I still want to know why so many responses here equate “a television is present” with “a television is on.” We have a TV in each bedroom, one in the living room, and even a small one in the kitchen. But we collectively have infinite power over them. They are only turned on when we want them to be; they never turn on of their own accord.* The number of rooms in which a television exists does not affect the total amount of TV watching time in the slightest, which I know because the latter has stayed constant even as the former has grown.

  • I actually did have a TV once that turned on of its own accord from time to time. It would cycle through channels and then eventually settle on one and just stay on. It was highly creepy.

Electronics tinkering was something lots of kids did. Gates started on a PDP-10 in high school. I know PDP-10s well, and they are things you submit stuff to, unless that one had a time sharing system like the one at the MIT AI Lab. Anyhow, though Gates’ father was pretty rich, he sure as hell didn’t buy him a PDP-10. When I was in high school I used an LGP-21 which was almost mine, because I was the one who hacked on it after classes. But programming back then was more of a social event. Computers were not things you used in your room.
Gates was in Harvard at the same time I was at MIT (but I graduated :slight_smile: ) so I know computers of that era fairly well.

Back to Skald and the OP… to keep peace with your sibling, what does it hurt to put the gift in the kid’s room. If you never turn it on or not is irrelevant.

My kids are 6 and 8; they do not (and will not) have TVs or computers in their bedrooms. Mainly because we want to be able to control what they watch and when they watch it. Their parents do not have a TV in our room either.
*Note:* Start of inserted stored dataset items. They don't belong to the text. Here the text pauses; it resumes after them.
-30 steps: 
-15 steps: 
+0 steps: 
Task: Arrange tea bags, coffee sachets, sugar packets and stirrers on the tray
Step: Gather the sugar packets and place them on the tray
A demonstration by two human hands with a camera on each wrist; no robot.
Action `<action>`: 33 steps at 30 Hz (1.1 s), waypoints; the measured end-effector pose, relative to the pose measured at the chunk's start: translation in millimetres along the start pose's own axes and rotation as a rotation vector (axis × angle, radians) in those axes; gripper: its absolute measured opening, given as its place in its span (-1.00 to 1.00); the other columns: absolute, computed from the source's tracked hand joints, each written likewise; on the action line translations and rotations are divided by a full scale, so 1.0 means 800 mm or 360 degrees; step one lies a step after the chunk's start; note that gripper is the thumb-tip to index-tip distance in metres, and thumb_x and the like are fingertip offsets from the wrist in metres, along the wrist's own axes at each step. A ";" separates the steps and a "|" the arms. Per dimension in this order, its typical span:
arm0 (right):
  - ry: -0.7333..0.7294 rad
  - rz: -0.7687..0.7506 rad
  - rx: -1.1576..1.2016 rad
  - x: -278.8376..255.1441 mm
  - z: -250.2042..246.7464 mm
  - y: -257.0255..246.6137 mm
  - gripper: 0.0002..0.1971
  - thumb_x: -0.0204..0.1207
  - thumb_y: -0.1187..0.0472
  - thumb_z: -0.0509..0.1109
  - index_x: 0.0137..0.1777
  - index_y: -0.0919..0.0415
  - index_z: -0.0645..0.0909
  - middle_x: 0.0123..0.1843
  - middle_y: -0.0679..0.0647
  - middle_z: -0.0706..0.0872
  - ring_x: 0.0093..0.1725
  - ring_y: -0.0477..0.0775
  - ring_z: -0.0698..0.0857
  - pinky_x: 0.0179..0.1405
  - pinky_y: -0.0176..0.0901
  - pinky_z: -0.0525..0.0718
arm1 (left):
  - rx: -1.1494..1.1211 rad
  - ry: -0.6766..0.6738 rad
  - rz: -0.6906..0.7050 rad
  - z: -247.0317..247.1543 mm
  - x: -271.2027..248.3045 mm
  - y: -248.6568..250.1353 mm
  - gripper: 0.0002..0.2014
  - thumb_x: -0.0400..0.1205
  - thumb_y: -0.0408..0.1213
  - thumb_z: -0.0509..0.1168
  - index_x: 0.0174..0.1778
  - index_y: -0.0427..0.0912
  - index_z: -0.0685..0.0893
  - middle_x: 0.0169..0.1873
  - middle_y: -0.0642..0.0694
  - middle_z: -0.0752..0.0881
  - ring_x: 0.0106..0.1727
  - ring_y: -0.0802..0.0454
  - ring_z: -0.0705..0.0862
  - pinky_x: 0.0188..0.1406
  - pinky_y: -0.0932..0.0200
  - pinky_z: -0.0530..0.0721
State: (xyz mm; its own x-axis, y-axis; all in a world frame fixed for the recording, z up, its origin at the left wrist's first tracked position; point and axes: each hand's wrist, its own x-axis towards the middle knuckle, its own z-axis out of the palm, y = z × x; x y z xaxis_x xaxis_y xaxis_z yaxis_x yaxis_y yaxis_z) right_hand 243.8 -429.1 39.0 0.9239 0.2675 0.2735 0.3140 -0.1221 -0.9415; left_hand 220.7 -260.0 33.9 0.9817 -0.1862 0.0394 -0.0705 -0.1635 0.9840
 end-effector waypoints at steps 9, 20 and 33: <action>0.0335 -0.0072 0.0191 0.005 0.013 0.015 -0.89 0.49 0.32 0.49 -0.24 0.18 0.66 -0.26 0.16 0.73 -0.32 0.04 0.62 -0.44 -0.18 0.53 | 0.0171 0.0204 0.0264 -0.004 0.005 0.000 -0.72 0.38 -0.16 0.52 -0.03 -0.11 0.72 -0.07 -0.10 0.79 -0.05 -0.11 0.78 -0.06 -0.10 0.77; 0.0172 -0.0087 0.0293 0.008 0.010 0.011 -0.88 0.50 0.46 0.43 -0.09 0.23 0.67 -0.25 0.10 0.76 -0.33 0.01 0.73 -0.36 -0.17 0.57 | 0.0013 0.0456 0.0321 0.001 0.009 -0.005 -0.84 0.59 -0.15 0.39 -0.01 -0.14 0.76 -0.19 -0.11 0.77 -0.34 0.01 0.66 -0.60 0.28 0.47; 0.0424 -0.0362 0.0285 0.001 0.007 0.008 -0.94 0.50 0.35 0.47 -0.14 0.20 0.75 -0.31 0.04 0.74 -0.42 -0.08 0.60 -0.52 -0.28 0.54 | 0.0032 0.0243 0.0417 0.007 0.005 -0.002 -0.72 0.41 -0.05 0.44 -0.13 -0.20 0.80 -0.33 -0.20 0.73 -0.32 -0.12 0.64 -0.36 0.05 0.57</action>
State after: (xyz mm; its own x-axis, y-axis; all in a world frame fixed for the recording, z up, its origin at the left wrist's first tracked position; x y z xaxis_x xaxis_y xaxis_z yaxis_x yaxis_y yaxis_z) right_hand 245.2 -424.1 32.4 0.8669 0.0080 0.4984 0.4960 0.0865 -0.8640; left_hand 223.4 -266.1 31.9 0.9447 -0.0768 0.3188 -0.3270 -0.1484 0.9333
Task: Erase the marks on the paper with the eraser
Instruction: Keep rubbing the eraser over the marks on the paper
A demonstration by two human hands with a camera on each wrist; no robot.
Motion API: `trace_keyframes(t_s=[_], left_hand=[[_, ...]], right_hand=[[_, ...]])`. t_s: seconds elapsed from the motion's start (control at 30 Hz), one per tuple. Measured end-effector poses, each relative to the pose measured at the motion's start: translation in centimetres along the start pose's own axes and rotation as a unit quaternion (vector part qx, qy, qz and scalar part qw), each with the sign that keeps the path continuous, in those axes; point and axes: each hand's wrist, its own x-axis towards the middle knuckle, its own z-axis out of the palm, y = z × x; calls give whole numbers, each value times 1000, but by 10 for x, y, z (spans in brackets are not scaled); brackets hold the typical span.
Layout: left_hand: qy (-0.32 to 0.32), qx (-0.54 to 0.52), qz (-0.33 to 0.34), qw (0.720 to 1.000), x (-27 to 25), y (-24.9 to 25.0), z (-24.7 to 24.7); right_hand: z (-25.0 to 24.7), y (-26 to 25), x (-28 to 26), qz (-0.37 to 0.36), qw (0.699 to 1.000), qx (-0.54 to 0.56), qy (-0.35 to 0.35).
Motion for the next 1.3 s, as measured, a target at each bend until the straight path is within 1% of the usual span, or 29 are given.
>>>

Well, this isn’t my crazy sister (who would have taken massive offense) we’re talking about. When she realized we’d never put the TV up, she shrugged and said something like, “Whatever, dude. Just put it in storage. I, as the mother of a 20-year-old, guarantee that you’ll want a TV for the kid in a few years. Now on to the important thing: pass me some more cheesecake.”

Besides, we don’t have a working cable outlet in that room (or the home office/guest room) and don’t intend to get one.

And do your parents still tell you what you can watch and when you can watch it? If not, how and when did you learn that skill?

TV is not dangerous… learn to use it responsibly and teach that to your children… just like any other life skill.